(Excerpts from a dataset)
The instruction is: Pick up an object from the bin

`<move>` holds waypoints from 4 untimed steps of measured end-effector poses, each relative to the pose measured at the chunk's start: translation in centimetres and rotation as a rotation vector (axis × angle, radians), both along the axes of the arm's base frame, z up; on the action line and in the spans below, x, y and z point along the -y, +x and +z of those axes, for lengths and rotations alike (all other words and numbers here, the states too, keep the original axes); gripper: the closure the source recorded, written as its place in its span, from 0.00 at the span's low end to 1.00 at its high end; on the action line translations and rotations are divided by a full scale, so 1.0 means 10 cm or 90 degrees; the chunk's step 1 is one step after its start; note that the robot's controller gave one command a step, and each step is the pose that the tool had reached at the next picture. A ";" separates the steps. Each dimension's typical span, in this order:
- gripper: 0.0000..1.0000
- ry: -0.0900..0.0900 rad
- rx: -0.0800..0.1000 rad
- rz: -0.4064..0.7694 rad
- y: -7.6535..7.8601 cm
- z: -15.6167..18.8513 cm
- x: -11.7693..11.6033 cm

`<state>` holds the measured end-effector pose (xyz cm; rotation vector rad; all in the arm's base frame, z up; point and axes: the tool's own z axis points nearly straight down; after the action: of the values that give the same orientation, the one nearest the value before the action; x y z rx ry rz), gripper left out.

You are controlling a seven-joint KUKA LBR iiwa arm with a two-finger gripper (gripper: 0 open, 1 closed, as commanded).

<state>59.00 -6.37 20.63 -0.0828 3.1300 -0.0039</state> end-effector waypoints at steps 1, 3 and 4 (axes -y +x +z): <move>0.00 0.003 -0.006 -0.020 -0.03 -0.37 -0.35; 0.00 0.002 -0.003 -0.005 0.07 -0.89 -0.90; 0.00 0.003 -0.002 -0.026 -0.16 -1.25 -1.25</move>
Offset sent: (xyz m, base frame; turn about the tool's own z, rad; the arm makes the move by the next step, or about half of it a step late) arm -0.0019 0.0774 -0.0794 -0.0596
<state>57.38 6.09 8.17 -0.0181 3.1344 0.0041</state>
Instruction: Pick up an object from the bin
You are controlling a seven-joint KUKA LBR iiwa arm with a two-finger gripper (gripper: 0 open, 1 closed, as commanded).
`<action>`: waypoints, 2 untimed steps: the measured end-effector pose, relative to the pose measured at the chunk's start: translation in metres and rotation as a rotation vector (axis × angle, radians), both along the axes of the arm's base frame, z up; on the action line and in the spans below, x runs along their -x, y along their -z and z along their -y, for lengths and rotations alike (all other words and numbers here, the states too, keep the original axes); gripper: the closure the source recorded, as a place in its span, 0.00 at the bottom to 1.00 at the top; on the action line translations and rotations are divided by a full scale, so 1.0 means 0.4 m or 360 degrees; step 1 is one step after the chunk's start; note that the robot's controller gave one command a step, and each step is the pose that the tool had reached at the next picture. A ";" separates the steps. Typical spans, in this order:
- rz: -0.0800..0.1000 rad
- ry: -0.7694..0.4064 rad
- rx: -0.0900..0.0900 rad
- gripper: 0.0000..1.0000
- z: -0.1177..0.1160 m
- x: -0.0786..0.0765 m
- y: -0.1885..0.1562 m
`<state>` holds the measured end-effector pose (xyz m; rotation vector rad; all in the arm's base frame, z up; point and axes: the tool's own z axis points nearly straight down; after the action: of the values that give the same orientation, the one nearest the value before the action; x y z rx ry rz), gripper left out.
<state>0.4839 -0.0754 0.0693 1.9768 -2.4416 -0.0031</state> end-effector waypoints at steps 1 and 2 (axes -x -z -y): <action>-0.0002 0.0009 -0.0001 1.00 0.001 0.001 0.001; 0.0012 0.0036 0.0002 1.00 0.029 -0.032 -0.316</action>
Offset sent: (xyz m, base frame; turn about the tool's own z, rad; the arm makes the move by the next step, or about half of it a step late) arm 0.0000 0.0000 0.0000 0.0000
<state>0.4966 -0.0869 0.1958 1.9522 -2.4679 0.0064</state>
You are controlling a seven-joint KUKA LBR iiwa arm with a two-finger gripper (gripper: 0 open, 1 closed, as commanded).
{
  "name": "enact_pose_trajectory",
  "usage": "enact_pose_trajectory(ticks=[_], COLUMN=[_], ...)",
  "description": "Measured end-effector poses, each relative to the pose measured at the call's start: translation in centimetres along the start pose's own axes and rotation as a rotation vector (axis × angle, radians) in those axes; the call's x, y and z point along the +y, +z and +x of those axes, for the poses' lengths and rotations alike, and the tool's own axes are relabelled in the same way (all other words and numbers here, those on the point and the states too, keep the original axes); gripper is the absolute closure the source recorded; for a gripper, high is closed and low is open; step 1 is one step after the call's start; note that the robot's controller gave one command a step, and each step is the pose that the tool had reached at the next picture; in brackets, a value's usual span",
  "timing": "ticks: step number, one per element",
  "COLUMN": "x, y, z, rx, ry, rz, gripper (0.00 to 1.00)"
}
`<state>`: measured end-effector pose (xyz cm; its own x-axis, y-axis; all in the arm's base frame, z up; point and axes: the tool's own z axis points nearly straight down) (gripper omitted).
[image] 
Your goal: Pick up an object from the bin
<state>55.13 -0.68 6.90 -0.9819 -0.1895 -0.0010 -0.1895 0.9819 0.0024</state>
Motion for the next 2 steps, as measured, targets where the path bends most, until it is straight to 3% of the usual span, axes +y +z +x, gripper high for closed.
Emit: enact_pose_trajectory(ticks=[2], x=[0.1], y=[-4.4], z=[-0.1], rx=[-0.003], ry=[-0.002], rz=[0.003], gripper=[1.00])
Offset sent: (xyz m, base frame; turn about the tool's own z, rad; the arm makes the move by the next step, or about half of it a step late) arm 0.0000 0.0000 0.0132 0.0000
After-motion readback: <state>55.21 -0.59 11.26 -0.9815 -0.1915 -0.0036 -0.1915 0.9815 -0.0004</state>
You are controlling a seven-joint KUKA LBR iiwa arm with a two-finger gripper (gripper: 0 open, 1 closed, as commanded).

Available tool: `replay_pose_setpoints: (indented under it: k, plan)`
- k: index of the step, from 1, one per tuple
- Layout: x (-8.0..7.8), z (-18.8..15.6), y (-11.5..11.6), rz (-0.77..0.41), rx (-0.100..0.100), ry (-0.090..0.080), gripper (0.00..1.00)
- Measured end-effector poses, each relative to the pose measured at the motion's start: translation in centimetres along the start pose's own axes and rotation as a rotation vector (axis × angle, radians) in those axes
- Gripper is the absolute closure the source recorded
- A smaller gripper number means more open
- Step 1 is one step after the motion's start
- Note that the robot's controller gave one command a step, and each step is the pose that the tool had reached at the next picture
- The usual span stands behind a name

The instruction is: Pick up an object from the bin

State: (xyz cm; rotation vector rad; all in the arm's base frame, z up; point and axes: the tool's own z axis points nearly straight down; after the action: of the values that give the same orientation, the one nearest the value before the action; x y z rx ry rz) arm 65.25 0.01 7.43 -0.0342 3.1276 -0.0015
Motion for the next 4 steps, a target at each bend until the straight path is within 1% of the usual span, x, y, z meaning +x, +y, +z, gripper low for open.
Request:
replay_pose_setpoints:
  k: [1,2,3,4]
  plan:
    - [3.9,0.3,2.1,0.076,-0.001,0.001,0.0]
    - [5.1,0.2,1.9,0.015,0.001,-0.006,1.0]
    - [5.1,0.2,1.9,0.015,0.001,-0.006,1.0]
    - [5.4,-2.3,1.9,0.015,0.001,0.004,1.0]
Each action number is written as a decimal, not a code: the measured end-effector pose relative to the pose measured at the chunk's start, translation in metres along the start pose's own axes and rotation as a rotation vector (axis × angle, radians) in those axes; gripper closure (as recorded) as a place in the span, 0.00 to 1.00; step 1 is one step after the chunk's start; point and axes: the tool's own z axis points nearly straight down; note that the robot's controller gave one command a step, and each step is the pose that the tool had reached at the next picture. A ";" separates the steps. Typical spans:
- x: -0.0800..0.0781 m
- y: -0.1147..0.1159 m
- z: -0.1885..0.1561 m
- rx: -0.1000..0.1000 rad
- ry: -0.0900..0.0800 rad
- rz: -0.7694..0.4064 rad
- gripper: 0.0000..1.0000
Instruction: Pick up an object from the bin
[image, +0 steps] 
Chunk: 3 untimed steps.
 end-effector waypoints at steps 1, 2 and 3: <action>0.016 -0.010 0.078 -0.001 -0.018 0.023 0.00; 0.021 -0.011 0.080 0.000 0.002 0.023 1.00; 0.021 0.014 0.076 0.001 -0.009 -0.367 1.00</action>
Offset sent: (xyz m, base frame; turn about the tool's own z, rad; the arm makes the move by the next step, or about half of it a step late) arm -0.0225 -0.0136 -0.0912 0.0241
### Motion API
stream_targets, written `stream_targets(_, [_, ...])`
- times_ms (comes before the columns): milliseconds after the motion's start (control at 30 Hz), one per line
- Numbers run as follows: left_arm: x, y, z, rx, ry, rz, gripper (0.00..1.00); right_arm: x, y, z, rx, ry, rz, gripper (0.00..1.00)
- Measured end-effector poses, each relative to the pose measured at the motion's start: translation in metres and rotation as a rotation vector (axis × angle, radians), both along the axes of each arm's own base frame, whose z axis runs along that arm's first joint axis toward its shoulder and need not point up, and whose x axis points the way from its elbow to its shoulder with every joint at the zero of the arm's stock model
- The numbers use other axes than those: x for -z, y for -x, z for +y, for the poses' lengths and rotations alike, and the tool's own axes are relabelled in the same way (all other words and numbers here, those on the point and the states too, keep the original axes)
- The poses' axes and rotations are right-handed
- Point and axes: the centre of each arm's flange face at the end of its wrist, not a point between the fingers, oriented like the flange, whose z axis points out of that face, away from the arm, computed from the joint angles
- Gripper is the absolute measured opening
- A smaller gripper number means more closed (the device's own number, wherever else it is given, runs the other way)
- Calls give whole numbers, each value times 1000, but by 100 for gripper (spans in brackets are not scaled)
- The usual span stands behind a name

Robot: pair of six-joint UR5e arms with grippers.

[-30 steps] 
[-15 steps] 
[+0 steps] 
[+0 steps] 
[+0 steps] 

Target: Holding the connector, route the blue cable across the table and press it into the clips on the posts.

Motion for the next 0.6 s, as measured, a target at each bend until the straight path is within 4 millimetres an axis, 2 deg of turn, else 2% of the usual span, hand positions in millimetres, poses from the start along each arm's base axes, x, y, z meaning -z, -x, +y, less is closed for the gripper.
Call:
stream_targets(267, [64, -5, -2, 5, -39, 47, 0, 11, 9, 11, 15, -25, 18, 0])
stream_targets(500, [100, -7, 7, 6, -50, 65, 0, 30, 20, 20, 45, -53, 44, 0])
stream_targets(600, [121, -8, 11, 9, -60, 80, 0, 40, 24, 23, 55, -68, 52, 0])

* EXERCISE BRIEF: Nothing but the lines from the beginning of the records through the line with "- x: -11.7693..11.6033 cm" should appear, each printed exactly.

* RESPONSE BELOW:
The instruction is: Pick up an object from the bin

`<move>` holds waypoints from 4 untimed steps of measured end-effector poses, each relative to the pose measured at the chunk's start: translation in centimetres and rotation as a rotation vector (axis × angle, radians), both along the axes of the arm's base frame, z up; on the action line and in the spans below, x, y and z point along the -y, +x and +z of those axes, for lengths and rotations alike (all other words and numbers here, the states too, keep the original axes); gripper: the closure the source recorded, written as its place in its span, from 0.00 at the span's low end to 1.00 at its high end; on the action line translations and rotations are divided by a full scale, so 1.0 means 10 cm or 90 degrees; the chunk's step 1 is one step after its start; note that the robot's controller gave one command a step, and each step is the pose that the tool had reached at the next picture. A ";" separates the steps. Each dimension's typical span, in this order:
- gripper: 0.0000..1.0000
- ry: -0.0900..0.0900 rad
- rx: -0.0800..0.1000 rad
- rz: -0.4064..0.7694 rad
- y: -7.6535..7.8601 cm
- z: -15.6167..18.8513 cm
- x: -11.7693..11.6033 cm

No other output was requested.